WHAT IS BEING ASKED: Which lines of the data contain the string "snack"? Copy every one of them.
- - - - -
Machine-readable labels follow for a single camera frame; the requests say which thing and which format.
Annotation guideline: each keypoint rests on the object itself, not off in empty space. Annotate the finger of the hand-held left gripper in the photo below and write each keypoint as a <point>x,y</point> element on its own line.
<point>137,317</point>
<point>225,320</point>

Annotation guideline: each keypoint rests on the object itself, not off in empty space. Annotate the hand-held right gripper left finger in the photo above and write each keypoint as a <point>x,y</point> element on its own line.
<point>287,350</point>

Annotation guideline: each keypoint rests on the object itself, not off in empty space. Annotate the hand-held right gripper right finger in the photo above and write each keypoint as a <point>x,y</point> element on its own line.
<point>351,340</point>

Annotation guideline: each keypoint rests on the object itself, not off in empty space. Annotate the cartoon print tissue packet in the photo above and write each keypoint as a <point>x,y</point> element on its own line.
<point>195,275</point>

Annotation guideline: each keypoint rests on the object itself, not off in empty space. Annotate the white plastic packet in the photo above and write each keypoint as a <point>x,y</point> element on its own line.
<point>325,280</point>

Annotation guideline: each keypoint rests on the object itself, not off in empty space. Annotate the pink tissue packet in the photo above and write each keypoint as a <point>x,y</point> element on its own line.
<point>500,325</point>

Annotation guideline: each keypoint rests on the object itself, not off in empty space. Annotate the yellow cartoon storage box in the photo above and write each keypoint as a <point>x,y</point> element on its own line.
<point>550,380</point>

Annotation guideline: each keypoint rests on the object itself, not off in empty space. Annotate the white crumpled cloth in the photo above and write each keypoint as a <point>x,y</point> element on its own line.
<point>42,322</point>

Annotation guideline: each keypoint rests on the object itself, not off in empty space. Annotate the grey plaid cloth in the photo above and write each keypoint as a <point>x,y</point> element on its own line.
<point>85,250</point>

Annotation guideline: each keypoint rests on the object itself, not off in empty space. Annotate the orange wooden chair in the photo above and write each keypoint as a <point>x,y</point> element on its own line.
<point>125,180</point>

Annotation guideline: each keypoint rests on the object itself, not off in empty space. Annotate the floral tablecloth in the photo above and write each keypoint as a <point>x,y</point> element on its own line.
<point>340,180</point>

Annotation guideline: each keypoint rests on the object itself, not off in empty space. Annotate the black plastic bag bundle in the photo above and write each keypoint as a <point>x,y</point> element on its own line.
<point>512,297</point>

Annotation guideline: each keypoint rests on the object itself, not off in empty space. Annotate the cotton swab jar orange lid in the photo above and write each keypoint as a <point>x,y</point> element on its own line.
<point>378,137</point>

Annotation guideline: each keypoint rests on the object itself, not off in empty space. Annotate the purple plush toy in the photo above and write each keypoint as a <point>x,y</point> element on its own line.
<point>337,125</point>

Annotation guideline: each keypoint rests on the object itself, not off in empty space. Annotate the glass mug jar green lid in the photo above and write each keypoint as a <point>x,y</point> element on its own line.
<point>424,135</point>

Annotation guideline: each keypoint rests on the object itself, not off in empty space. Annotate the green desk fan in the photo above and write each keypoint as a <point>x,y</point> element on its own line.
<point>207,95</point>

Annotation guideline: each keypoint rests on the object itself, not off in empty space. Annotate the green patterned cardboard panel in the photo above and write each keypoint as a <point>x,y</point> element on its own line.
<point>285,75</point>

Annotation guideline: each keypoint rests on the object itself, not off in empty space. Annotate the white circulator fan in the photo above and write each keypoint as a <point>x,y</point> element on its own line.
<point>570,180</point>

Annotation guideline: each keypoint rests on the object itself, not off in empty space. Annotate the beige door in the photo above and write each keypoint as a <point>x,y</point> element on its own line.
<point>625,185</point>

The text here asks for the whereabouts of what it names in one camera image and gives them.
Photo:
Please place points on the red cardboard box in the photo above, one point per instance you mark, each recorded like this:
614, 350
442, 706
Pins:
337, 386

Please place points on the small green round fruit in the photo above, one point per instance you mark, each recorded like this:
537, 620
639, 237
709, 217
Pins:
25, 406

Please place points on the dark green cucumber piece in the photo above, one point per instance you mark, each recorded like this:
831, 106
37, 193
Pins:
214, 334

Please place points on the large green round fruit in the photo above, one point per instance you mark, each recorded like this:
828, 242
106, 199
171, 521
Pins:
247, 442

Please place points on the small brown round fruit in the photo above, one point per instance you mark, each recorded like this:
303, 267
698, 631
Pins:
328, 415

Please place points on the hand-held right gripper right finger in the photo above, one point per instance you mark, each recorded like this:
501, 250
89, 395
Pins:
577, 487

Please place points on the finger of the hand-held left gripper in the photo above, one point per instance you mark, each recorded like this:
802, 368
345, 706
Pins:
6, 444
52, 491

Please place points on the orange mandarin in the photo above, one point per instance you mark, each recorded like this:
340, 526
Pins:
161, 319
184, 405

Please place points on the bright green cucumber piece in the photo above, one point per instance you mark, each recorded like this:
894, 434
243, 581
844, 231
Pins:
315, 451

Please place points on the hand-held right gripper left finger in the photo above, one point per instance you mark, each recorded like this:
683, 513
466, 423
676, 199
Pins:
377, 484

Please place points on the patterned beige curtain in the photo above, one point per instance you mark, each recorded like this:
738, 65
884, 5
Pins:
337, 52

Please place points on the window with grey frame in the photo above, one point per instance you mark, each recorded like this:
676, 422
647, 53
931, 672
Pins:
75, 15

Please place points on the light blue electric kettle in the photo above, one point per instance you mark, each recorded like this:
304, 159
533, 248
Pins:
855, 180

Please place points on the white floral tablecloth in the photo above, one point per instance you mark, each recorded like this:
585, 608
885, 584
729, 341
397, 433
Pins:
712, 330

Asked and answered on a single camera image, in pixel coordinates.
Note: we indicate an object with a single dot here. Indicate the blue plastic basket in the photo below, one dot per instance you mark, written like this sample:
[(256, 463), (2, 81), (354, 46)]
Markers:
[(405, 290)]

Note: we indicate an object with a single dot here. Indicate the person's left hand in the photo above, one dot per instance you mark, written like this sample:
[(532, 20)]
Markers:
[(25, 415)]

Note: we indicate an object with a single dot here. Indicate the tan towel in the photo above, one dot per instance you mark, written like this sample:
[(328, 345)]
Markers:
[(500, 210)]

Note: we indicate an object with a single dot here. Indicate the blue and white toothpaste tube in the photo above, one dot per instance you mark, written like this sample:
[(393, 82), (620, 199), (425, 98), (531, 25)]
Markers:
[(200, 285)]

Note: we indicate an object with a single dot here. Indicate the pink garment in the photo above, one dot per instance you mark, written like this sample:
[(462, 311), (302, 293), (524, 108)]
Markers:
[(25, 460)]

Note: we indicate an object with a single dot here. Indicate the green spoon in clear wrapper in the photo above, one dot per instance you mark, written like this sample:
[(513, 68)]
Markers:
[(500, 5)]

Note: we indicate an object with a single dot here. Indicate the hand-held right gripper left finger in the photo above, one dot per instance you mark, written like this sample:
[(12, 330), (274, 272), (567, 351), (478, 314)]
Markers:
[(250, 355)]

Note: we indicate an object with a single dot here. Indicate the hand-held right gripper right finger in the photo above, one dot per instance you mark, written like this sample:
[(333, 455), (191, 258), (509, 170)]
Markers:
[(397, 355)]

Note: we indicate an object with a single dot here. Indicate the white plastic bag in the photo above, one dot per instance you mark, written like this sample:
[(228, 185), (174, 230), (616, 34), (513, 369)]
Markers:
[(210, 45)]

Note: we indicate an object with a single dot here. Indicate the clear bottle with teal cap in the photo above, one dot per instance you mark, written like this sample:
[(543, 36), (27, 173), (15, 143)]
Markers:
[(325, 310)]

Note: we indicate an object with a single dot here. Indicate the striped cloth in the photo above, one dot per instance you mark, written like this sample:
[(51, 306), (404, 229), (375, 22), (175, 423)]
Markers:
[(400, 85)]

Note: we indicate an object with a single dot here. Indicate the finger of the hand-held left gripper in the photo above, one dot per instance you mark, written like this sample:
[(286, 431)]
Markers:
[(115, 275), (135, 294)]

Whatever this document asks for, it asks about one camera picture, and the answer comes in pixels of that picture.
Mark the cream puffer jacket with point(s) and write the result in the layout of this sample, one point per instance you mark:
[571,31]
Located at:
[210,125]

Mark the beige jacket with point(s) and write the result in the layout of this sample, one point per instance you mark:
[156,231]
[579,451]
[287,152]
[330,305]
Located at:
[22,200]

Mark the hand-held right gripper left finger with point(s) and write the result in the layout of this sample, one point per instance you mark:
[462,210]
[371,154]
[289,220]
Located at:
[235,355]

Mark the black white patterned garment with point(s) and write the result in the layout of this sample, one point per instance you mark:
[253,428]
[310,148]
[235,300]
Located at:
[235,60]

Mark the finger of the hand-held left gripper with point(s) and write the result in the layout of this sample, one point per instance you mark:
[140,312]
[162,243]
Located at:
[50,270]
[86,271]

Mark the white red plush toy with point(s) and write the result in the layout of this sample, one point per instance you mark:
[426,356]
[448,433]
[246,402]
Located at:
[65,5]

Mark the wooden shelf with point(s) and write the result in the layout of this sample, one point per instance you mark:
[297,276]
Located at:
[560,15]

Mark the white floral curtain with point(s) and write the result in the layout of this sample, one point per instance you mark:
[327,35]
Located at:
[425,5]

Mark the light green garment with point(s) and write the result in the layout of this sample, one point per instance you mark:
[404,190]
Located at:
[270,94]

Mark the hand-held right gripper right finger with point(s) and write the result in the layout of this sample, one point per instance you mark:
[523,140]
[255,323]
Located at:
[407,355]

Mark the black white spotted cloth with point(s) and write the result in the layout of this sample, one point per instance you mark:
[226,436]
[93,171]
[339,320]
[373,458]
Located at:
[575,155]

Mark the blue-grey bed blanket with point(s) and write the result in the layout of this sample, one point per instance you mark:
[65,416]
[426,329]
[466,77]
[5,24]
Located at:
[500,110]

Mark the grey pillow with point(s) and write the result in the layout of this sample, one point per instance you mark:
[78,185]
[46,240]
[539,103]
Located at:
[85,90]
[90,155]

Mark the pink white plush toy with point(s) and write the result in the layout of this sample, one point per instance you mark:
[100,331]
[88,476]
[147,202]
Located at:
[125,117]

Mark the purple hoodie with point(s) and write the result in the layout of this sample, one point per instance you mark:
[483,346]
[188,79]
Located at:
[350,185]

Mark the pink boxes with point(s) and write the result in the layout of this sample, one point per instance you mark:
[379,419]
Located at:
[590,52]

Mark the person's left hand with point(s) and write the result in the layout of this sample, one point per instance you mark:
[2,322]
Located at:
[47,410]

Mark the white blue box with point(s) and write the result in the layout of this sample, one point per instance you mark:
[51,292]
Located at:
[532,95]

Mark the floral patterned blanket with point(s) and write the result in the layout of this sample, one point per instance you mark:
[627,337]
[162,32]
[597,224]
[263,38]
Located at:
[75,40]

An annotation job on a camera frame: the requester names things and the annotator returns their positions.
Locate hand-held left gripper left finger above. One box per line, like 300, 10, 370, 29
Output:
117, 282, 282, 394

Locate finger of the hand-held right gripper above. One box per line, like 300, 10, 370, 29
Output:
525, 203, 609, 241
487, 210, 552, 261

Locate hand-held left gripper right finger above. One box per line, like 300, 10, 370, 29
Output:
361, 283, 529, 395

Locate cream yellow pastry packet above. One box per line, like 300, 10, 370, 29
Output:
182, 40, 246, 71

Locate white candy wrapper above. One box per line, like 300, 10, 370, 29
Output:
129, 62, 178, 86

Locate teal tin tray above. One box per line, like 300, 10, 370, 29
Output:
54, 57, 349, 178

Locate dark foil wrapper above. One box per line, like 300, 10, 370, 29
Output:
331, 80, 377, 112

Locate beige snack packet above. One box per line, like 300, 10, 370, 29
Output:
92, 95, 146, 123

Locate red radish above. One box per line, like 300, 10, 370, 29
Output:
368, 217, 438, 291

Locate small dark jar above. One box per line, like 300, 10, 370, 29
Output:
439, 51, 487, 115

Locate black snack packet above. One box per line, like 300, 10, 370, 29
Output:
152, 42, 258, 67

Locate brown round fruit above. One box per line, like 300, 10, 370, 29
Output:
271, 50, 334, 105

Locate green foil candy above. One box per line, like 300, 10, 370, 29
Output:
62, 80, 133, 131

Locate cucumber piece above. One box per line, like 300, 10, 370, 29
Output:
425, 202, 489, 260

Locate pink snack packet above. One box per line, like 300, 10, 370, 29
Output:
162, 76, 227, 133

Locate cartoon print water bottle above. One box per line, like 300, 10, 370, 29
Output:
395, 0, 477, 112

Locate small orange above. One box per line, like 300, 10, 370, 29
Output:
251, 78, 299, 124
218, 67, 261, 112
- - - - -
EXPECTED ANSWER:
Locate beige snack packet above. One box per line, like 300, 10, 370, 29
Locate black snack packet above. One box per line, like 300, 10, 370, 29
Locate pink snack packet above. One box per line, like 300, 10, 370, 29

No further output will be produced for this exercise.